That's not it. It's just, very minimal potential upside, lots of annoying downsides. Re-read everything you've read on HN about "being careful talking to the press", assume that --- unlike most startups --- the press is seeking you out pretty regularly, and then consider the mental energy required to minimize the downsides.
YMDV. I'm not even selling a high ticket item but back when I courted the press (simply by writing emails whenever a topic I knew about was mentioned) I've had results that have well paid for themselves in a) the effort and b) the misquotes and annoying downsides. (In one case my small company at the time was mentioned right next to AT&T in a list of 4 companies mentioned.)
I really can't imagine how it wouldn't pay for you (business wise) to be mentioned given what you do in mainstream press. In order to be mentioned in mainstream press it pays to have mention elsewhere as a starter. I can see a CEO with a security problem reading a quote of yours in the WSJ and handing the tearout to someone with the instructions to contact you about some issues they are dealing with.

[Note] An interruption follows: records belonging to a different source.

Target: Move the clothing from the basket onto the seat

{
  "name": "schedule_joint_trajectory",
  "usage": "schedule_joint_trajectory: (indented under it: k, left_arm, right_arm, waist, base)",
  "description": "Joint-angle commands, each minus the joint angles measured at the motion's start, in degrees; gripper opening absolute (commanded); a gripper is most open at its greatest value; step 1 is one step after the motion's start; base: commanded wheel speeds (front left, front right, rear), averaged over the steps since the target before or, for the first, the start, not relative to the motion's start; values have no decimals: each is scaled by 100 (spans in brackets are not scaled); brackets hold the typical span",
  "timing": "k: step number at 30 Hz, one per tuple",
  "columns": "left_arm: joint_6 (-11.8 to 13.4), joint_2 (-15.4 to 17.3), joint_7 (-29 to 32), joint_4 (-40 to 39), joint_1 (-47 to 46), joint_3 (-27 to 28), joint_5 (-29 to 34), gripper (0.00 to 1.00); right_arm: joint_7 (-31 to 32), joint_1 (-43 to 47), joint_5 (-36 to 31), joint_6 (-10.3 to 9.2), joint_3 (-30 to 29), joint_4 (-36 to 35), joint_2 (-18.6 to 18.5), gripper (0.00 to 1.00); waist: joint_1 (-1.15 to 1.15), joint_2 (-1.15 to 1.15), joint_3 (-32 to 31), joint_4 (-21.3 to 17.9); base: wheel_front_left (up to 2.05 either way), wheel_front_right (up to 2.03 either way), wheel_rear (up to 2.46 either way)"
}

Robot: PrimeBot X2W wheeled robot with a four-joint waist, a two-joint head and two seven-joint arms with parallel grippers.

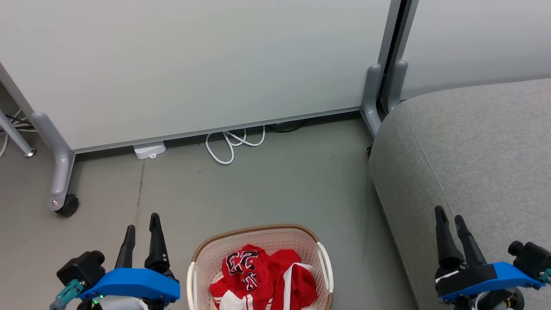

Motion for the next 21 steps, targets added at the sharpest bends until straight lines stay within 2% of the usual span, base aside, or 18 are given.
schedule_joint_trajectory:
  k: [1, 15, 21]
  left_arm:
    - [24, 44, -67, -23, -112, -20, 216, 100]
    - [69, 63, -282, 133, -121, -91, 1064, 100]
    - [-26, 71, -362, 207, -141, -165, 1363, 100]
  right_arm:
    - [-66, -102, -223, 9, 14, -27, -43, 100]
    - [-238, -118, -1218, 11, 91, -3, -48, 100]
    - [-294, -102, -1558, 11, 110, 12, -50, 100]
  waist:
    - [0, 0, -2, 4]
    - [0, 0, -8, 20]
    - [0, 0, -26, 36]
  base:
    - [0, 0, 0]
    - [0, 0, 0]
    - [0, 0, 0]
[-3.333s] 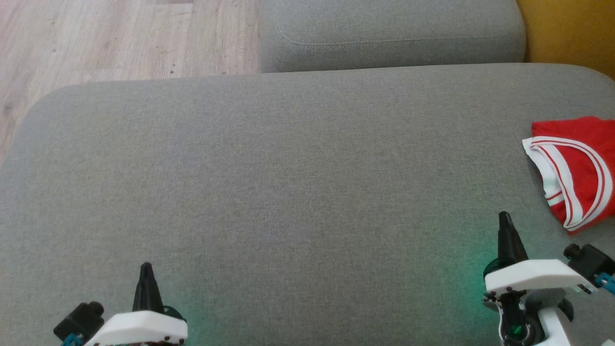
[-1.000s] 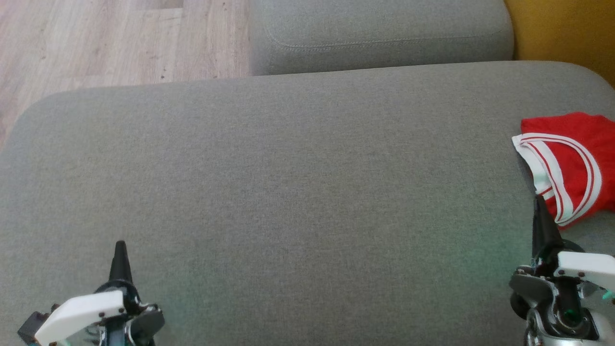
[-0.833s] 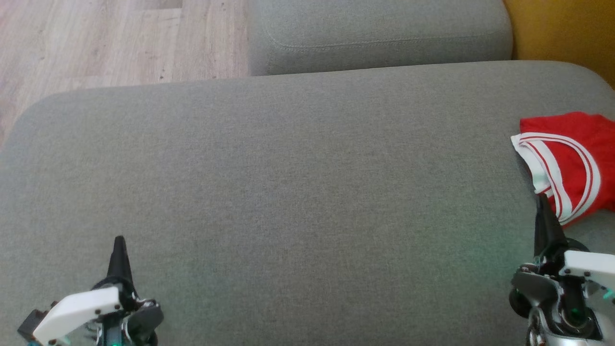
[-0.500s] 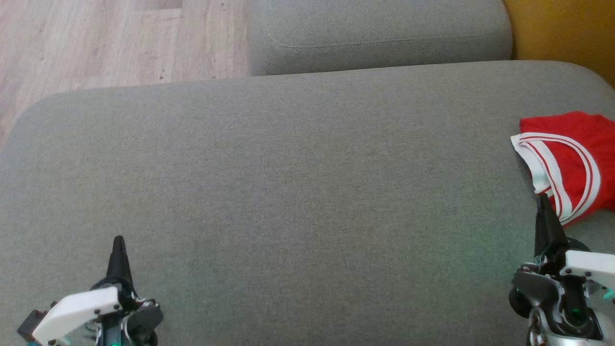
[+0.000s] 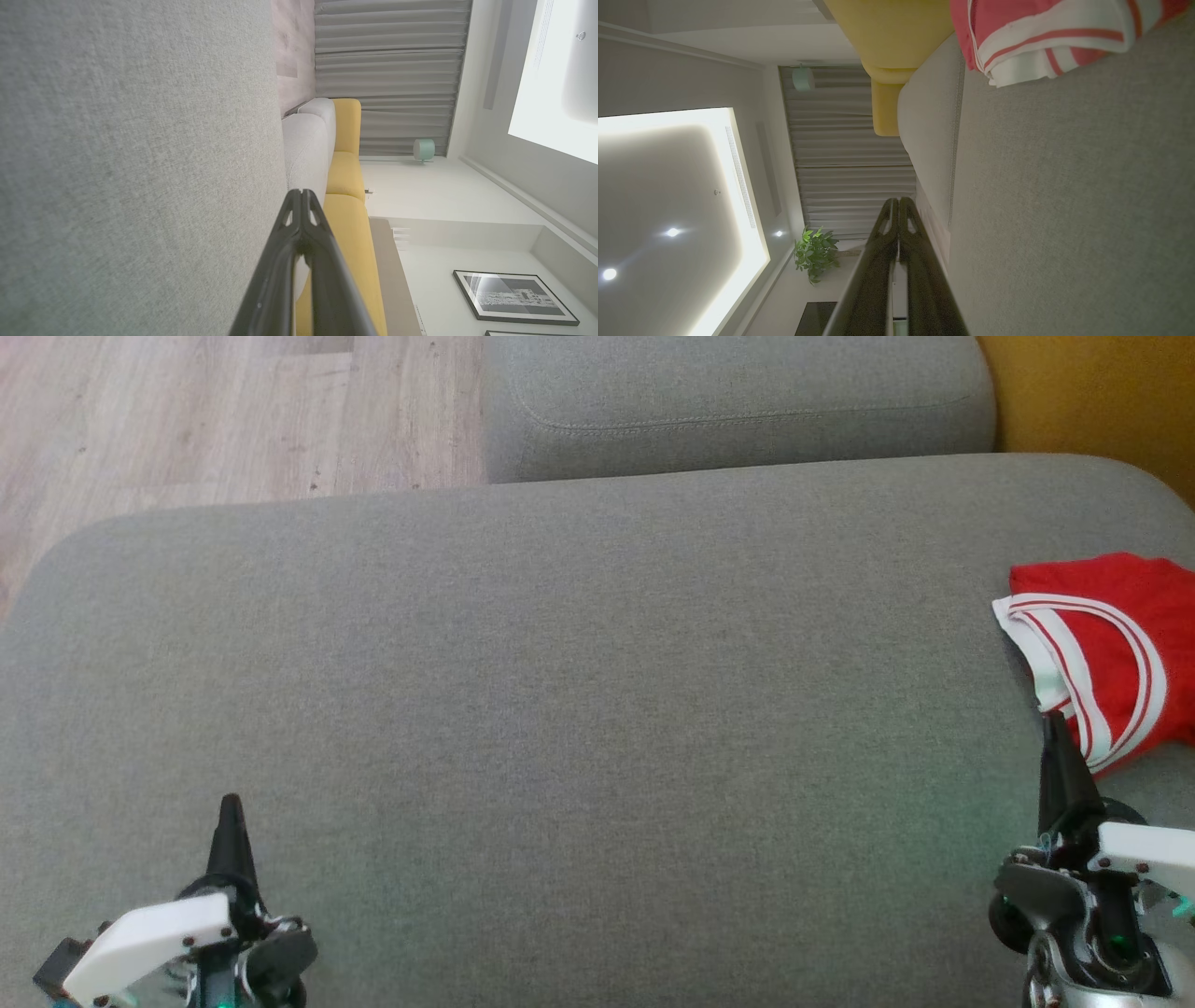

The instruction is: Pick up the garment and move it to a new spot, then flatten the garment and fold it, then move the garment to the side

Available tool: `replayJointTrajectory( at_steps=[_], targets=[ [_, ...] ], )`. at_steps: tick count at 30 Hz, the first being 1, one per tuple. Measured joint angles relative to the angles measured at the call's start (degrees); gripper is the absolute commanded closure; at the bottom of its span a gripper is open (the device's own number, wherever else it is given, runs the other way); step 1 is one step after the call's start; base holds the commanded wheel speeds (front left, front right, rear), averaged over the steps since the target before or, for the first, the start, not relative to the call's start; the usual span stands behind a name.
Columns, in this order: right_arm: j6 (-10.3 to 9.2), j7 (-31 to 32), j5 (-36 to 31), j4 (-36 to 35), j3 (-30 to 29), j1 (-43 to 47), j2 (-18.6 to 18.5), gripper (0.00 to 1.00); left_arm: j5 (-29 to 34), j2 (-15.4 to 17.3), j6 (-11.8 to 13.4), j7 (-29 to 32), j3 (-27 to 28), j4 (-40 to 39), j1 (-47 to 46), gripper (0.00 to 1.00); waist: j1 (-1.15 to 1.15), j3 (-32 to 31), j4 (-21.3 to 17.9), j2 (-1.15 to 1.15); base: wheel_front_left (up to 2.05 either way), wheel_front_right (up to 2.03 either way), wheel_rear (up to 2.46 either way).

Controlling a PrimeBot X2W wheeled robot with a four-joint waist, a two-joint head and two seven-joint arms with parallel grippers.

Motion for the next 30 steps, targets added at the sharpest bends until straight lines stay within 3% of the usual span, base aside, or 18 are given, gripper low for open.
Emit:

I can see links and quotes from both online and offline mention of your name appearing on your website and giving you and edge on your competition.
By the way mention on your website such as "Our work has been featured in Network World, eWeek, Forbes, Macworld, Wired, and the Washington Post, and at conferences ranging from Black Hat to Gartner" and links to or copies of said articles will not produce the same results. And if the articles are old that is why you need fresh mention.
That said I can totally see (which is why I asked) how a security researcher frequently mentioned in the press, like a former boxer sentenced to prison, becomes a juicy target and that is definitely a downside.
* In my particular line of business, the quality of one's website has vanishingly little to do with success. We have a cookie-cutter front page that says cookie-cutter things; its purpose is to confirm that we are, in fact, a real business. It succeeds at that.
* I have no doubt whatsoever that people outside software security, or maybe even new entrants in software security, have much to gain from press hits. But "fresh hits" do very little for us.
* Only a very small minority of our business is "event driven", such as when a CEO realizes he has an immediate security problem. We're an engineering service. In the overwhelming majority of cases, we're working for other engineers and their product managers who've known for ages that they need help with security; we get engaged when it makes sense in the budget and the dev cycle to engage us.
We're one of the largest pure, dedicated software security firms; we're also one of the more mature/established of them. Most of our business tomorrow will come from executing competently today; people who can reliably flush security flaws out of arbitrary pieces of software are in short supply and high demand.